Goal of the exercise →
If a line of the material holds the string "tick", it counts; report the number of such lines alone.

Source information →
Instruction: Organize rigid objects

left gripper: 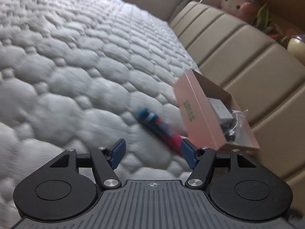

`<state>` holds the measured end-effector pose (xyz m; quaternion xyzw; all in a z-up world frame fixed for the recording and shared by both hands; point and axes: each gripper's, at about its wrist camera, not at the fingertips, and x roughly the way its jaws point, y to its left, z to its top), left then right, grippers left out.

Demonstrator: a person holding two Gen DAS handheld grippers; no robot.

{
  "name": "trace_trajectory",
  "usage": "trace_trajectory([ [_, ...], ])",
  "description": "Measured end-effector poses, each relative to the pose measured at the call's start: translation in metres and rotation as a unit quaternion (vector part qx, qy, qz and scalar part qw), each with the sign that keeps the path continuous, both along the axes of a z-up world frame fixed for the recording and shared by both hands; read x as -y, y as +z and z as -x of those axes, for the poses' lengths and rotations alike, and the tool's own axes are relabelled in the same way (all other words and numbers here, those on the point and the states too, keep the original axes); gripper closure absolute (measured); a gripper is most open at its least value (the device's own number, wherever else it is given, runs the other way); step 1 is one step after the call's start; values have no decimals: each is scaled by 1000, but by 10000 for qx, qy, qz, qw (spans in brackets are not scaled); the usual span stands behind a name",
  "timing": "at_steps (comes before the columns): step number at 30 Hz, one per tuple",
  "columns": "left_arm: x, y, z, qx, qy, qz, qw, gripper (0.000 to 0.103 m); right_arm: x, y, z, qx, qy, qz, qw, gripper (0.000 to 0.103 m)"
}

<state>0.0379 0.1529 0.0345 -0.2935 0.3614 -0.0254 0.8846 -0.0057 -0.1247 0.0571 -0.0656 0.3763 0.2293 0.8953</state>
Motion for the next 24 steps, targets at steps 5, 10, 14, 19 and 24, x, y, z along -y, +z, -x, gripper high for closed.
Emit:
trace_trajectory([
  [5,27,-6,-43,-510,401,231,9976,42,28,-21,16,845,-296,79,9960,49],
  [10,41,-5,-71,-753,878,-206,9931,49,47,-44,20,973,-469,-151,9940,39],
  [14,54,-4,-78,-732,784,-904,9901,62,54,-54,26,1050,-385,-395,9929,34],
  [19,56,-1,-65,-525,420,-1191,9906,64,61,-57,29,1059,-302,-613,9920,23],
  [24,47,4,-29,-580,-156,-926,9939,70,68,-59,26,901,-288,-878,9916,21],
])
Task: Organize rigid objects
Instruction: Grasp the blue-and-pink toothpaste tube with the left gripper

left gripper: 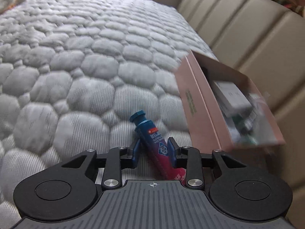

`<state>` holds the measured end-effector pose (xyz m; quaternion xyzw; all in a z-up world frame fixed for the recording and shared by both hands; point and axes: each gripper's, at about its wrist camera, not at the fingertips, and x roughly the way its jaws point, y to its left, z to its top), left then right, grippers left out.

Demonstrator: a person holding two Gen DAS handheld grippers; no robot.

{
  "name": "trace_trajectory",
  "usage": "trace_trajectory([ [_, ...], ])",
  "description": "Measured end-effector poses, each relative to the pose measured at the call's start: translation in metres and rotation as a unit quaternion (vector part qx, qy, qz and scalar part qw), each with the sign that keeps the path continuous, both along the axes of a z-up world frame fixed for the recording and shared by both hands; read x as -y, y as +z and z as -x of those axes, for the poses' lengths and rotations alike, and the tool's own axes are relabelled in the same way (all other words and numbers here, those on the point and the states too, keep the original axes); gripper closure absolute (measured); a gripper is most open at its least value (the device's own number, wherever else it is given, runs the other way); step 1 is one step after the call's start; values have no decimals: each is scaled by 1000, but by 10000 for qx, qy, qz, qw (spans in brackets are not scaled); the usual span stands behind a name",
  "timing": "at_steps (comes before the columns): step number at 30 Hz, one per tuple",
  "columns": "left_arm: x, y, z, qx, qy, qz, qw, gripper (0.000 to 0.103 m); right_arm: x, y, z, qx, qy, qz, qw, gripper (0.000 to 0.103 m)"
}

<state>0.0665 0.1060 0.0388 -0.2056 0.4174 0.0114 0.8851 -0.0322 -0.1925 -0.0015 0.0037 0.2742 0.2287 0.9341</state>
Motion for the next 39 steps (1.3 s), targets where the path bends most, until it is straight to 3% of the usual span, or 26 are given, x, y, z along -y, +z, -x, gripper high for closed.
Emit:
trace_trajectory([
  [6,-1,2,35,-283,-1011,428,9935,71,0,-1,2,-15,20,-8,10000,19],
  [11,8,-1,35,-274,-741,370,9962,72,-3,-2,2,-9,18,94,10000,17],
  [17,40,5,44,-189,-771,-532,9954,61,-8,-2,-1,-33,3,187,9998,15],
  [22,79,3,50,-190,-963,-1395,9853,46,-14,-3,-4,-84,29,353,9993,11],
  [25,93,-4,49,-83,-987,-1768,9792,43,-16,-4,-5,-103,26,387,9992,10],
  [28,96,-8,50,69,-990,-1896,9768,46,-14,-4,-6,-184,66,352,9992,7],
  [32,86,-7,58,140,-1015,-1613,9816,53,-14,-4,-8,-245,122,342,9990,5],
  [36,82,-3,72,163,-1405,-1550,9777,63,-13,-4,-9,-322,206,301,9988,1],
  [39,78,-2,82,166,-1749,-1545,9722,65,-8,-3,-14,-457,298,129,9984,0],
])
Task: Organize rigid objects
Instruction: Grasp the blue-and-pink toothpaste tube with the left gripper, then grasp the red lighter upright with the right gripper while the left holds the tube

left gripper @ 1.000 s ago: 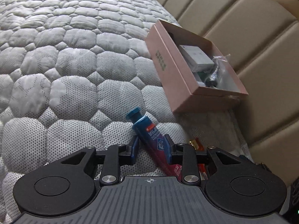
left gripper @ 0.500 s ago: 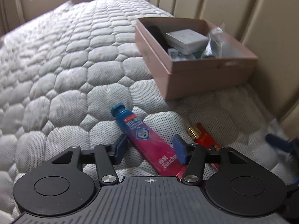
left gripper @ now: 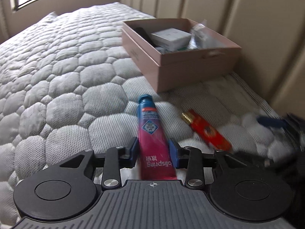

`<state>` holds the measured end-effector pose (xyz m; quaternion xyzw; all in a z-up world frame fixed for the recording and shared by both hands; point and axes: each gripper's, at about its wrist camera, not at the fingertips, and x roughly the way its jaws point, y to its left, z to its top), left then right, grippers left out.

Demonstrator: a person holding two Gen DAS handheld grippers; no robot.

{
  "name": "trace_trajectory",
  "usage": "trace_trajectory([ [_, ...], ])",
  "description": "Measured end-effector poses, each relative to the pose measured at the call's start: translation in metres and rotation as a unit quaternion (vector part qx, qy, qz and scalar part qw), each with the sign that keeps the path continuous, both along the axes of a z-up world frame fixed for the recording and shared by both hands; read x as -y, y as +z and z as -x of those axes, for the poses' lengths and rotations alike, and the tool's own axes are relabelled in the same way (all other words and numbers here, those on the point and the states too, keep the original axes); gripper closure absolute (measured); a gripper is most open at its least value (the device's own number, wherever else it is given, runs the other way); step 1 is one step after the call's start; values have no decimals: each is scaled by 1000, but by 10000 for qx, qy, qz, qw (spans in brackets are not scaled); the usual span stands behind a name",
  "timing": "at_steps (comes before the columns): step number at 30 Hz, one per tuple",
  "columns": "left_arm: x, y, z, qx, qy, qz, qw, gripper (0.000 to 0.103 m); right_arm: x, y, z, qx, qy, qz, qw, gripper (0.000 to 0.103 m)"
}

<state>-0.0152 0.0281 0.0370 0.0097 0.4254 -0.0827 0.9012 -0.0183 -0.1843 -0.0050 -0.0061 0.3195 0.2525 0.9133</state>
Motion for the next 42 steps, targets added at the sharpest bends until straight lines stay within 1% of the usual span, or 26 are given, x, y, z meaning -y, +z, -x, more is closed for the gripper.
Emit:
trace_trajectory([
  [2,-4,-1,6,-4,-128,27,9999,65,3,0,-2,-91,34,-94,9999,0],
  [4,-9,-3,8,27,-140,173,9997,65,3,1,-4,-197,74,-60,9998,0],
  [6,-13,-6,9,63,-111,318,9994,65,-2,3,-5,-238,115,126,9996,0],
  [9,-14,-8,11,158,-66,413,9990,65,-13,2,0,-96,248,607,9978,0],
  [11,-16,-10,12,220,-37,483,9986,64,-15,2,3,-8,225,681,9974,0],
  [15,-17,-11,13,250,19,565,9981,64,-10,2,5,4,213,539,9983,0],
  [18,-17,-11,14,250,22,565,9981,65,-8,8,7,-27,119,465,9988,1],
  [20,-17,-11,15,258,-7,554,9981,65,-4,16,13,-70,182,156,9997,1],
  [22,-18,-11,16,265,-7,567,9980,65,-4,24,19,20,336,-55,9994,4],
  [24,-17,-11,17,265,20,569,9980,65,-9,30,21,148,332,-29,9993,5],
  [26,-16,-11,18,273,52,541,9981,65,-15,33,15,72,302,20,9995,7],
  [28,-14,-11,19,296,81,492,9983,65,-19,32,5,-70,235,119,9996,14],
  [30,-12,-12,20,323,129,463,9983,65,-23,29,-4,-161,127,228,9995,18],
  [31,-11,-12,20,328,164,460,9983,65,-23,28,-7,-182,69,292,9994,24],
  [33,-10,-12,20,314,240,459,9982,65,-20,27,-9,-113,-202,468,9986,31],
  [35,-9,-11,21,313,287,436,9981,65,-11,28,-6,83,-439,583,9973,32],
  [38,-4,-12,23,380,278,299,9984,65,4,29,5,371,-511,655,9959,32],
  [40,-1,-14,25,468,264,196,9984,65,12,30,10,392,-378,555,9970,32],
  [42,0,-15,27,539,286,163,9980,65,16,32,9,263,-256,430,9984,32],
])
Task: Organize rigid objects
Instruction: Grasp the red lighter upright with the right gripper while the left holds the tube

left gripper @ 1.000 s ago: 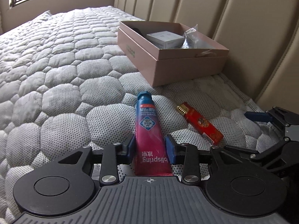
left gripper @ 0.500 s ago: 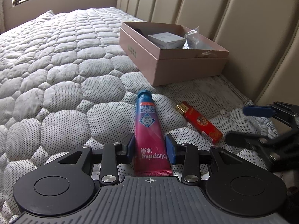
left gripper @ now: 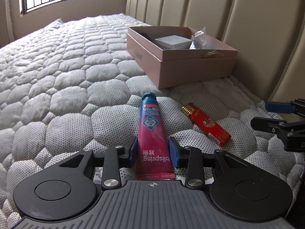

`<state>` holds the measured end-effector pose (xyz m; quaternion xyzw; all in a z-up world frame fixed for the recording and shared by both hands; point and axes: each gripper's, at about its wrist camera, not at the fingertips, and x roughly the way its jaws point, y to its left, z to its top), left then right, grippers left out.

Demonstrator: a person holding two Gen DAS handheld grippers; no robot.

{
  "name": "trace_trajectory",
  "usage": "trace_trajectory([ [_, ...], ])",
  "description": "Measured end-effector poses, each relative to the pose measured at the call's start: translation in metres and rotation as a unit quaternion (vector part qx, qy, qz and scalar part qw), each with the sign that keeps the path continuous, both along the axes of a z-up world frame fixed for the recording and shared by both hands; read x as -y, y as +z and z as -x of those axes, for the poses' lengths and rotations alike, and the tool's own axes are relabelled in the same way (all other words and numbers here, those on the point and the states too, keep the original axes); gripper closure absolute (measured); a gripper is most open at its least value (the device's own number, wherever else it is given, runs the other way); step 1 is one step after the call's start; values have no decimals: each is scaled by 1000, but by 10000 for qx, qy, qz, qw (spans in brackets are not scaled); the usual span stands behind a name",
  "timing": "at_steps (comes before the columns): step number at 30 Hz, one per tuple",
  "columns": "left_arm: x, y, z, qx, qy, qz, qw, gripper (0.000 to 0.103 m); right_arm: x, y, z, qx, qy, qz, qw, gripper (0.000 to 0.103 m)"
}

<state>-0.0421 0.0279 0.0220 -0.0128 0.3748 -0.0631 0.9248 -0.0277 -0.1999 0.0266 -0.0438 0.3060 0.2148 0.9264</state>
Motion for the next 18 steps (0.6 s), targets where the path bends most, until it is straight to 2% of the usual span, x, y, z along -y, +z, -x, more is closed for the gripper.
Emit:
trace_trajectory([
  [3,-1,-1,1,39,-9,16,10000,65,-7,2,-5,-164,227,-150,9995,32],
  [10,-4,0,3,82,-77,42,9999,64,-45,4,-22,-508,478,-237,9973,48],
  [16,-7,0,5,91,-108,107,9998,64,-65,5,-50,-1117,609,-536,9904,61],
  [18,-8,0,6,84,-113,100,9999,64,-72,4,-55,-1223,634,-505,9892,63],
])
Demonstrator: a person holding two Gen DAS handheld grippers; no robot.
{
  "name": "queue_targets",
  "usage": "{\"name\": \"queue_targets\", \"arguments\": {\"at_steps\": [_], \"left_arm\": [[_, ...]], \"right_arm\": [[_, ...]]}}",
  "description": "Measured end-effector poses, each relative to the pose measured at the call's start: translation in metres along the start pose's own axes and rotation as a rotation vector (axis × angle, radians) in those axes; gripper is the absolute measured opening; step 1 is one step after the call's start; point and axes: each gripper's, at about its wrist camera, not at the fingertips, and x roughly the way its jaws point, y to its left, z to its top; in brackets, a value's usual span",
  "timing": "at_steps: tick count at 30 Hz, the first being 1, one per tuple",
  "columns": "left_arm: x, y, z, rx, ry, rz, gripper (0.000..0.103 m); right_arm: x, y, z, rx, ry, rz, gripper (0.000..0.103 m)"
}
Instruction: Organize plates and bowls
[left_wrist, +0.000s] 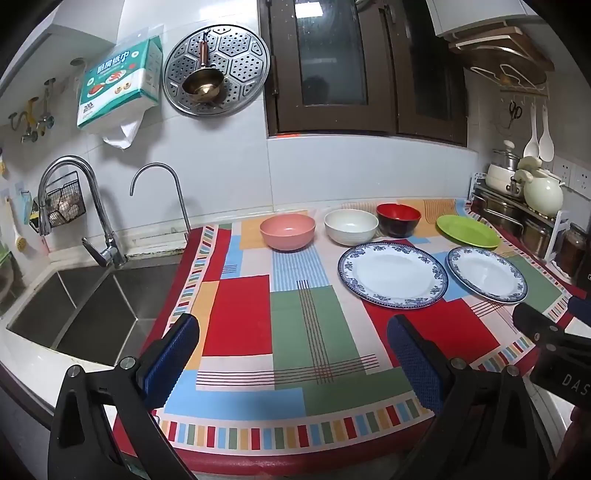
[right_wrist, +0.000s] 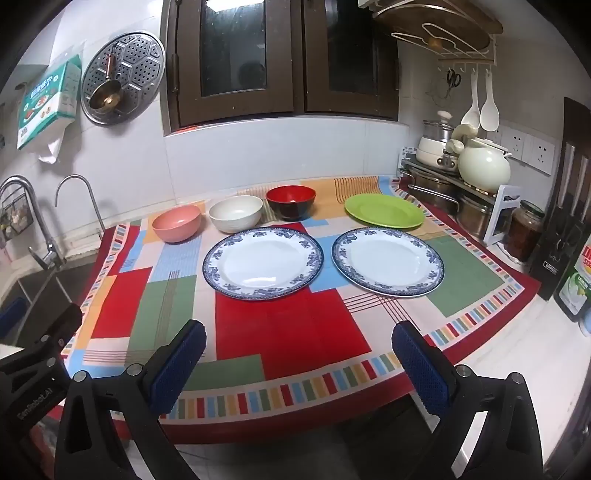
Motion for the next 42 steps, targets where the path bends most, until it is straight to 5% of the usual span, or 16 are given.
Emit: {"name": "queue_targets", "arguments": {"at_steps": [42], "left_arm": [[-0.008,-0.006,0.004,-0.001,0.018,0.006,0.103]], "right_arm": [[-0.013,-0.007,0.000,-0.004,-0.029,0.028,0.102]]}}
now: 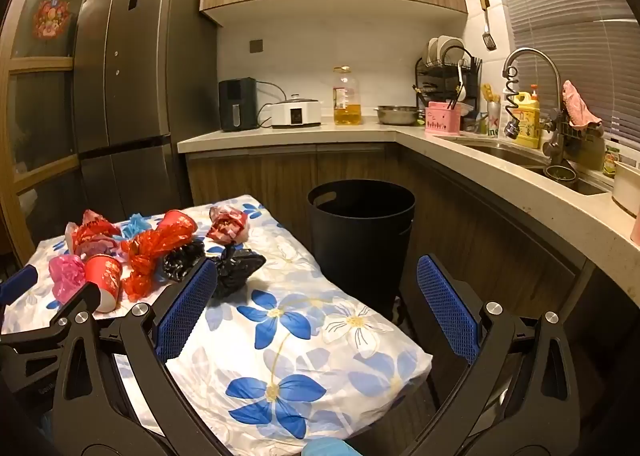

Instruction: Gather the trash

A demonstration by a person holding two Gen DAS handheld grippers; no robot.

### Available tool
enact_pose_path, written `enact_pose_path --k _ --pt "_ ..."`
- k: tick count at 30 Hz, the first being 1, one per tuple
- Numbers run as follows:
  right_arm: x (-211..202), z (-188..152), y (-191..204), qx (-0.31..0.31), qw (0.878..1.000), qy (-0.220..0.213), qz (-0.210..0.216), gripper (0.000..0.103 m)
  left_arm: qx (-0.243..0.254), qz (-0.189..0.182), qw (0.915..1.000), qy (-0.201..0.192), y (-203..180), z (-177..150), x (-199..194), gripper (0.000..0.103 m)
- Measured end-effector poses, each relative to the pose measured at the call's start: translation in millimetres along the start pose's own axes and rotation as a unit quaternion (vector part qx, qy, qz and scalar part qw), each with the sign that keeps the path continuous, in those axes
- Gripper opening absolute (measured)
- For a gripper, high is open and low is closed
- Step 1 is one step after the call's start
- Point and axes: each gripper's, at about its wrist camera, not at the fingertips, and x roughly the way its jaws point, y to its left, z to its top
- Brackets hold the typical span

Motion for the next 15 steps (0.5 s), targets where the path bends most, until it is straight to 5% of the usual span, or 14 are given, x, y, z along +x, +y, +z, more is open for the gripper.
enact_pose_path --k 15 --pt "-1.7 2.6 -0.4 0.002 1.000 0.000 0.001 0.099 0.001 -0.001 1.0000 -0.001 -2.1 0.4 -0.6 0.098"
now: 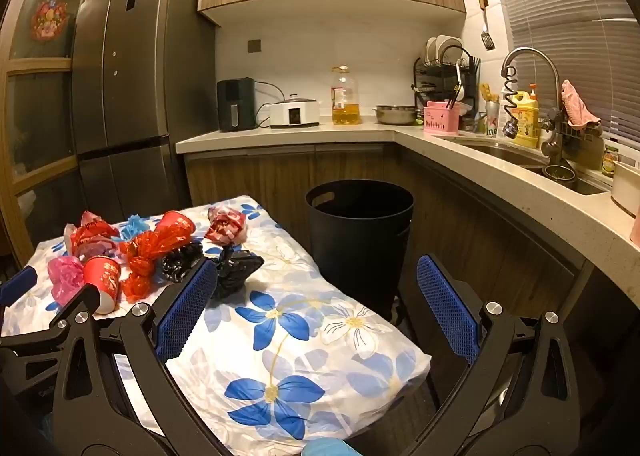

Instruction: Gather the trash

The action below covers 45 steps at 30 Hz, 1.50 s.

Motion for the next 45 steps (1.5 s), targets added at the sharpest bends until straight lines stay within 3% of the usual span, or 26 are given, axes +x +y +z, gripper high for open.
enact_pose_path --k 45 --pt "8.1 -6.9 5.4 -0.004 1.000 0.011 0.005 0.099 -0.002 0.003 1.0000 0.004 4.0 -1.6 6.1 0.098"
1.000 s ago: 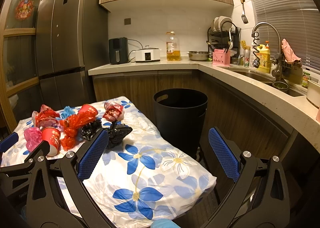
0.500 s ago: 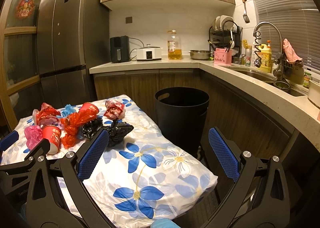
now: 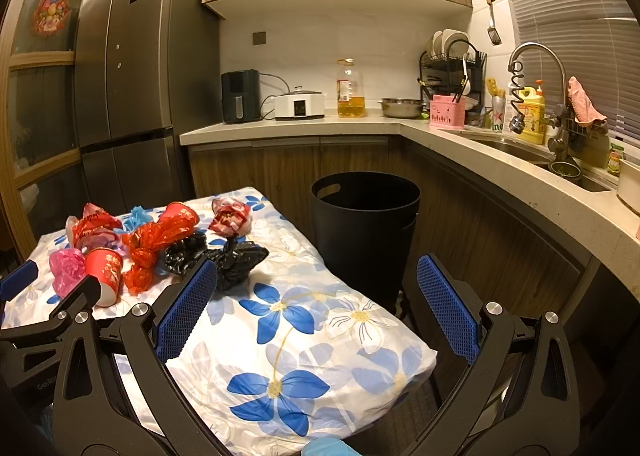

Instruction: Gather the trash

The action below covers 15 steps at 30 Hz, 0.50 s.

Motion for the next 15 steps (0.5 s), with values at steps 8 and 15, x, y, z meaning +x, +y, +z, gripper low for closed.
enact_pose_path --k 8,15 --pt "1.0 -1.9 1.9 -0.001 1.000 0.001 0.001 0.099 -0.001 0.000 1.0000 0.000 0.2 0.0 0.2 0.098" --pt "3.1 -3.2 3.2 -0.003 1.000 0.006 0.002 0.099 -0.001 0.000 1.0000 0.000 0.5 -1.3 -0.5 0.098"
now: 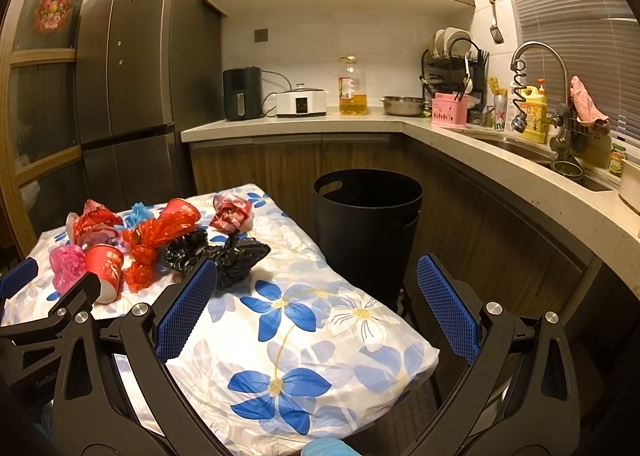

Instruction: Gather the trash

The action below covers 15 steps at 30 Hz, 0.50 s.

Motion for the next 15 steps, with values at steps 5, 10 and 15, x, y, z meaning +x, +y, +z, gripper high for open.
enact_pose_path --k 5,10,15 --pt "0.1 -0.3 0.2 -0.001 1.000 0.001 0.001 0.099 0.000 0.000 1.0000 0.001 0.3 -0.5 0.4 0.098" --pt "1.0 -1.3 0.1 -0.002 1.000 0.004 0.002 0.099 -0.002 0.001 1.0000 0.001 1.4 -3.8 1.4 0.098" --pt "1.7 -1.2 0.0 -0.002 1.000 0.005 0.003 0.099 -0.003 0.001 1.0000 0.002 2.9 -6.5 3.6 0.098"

Reply →
2